Противоречивые (часто взаимоисключающие) суждения литературной критики[5] не сказались на огромной популярности романа в читательской среде. Не было еще закончено его печатание, как потребовалось второе издание романа. Фет, Тургенев, Гончаров, Достоевский отмечали «Войну и мир» как замечательное произведение реалистического искусства. Роман становился для современников выдающимся явлением не только культурной, но и общественной жизни.

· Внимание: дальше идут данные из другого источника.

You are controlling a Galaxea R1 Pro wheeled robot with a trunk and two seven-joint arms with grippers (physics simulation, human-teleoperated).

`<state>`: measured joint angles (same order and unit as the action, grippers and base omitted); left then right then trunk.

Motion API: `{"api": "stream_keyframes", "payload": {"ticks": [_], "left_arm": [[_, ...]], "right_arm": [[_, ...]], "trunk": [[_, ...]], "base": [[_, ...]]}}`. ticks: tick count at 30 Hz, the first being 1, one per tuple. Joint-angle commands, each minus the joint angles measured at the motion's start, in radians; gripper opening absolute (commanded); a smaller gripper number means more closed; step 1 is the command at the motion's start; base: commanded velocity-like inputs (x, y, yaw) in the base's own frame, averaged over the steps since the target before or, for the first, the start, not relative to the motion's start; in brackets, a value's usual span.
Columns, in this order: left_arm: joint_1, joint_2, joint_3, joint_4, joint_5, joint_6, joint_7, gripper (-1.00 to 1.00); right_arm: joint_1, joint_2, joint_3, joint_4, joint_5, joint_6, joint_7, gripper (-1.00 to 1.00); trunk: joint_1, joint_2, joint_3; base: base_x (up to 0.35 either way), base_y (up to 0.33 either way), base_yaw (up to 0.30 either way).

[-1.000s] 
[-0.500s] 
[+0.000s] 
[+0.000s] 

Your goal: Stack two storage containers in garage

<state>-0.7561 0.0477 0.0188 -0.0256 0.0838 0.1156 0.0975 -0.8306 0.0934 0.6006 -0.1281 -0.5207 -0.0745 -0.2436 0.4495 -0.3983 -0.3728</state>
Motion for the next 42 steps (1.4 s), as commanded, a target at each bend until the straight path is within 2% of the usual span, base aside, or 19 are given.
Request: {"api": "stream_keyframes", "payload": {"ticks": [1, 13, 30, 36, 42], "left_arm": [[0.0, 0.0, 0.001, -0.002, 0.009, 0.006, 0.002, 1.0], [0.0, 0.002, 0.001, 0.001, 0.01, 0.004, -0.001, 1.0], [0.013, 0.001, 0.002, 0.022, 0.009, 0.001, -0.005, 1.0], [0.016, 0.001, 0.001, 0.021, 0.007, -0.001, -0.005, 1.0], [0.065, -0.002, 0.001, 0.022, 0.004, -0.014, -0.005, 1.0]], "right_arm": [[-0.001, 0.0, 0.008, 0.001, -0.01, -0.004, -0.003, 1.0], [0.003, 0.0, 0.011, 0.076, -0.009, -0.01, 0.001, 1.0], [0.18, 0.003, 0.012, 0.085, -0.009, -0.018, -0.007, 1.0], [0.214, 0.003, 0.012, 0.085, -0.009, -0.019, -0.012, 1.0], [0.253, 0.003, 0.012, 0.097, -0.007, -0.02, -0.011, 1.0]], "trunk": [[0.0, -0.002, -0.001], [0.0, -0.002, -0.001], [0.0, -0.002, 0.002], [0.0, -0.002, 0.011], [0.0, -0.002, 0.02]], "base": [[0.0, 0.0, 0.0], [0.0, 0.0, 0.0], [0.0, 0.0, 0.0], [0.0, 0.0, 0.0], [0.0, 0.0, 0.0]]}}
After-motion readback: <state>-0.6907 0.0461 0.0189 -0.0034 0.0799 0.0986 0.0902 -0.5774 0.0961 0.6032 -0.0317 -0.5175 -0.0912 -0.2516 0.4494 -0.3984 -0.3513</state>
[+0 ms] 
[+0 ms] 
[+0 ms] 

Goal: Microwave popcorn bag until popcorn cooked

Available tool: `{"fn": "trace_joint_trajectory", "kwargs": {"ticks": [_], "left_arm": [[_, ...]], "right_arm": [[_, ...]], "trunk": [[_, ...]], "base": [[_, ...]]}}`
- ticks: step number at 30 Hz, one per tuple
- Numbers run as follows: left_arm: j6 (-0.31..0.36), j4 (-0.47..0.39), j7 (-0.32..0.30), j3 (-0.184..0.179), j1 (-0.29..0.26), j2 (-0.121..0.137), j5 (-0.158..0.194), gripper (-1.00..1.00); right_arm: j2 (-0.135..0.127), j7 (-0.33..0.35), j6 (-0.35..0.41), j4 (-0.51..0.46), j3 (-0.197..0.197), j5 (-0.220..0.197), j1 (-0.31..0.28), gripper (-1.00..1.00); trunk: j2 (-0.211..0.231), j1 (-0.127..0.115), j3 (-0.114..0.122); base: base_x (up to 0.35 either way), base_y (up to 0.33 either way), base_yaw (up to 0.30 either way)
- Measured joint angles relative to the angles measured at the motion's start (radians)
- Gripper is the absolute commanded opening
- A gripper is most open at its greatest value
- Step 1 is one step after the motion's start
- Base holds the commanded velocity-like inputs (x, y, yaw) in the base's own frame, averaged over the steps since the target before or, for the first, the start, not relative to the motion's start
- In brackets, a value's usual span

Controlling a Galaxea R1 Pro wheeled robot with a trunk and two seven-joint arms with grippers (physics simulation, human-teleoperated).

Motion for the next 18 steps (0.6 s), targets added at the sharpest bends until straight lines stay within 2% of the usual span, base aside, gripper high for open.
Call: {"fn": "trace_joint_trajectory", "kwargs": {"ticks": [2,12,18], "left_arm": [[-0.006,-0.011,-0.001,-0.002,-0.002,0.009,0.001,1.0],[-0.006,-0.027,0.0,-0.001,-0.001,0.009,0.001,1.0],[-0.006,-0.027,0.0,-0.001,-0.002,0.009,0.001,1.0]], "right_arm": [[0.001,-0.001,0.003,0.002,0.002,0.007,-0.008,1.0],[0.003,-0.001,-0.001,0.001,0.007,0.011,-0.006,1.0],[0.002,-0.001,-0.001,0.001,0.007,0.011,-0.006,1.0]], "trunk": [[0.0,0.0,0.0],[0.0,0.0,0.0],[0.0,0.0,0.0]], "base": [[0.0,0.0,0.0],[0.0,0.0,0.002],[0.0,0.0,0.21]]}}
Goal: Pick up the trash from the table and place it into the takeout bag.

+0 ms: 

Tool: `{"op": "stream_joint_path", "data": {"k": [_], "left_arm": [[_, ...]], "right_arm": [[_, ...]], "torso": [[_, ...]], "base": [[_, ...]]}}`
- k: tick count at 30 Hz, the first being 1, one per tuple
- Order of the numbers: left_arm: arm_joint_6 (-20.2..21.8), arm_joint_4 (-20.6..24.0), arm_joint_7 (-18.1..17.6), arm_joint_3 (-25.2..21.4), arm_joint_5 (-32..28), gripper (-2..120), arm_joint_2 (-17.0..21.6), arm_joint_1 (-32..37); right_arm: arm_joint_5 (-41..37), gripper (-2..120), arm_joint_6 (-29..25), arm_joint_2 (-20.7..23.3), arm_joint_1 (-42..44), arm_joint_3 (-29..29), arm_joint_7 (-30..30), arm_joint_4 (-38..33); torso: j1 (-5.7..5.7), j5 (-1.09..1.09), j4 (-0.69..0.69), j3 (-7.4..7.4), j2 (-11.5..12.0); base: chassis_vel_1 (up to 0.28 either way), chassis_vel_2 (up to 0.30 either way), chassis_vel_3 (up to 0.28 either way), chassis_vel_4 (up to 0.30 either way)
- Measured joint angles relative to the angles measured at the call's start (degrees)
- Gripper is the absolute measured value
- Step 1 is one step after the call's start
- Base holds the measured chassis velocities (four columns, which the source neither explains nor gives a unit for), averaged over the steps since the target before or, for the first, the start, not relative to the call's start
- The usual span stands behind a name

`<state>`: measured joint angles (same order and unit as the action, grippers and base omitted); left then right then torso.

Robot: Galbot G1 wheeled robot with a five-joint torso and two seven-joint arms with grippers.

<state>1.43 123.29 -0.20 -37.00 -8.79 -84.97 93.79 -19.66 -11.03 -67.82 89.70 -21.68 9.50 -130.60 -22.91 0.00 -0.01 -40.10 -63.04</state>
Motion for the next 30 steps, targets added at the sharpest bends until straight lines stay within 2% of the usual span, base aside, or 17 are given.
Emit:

В 1879 году вышел французский перевод «Войны и мира», выполненный И. Паскевич. Затем последовали издания романа в Германии, Дании, Америке, Англии, Венгрии, Голландии, Чехии, Швеции, Болгарии, Сербии, Италии, Испании. «Война и мир» положила начало всемирной известности Толстого. И. С. Тургенев в январе 1880 года писал редактору французской газеты «Le XIX-е Siècle»: «Это великое произведение великого писателя, и это — подлинная Россия».
[1] «Трудно себе представить, — писал В. Срезневский, — что он (Тургенев), при всей своей проницательности и ясности ума, не понимал Толстого» (Л. Толстой. Полн. собр. худож. произв., т. 7, М.—Л., 1930, с. 375).
[2] Письма Тургенева П. В. Анненкову, И. П. Борисову в феврале — марте 1868 г.
[3] Статья «Несколько слов по поводу «Отцов и детей» (1869).
[4] Т. А. Кузминская. Моя жизнь дома и в Ясной Поляне. Воспоминания, изд. 3-е. Тула, 1958, с. 343.
[5] Свод «отзывов современников» о «Войне и мире» см. в кн.: Н. Н. Гусев. Л. H. Толстой. Материалы к биографии с 1855 по 1869 год M, Изд-во АН СССР, 1957, с. 813–876.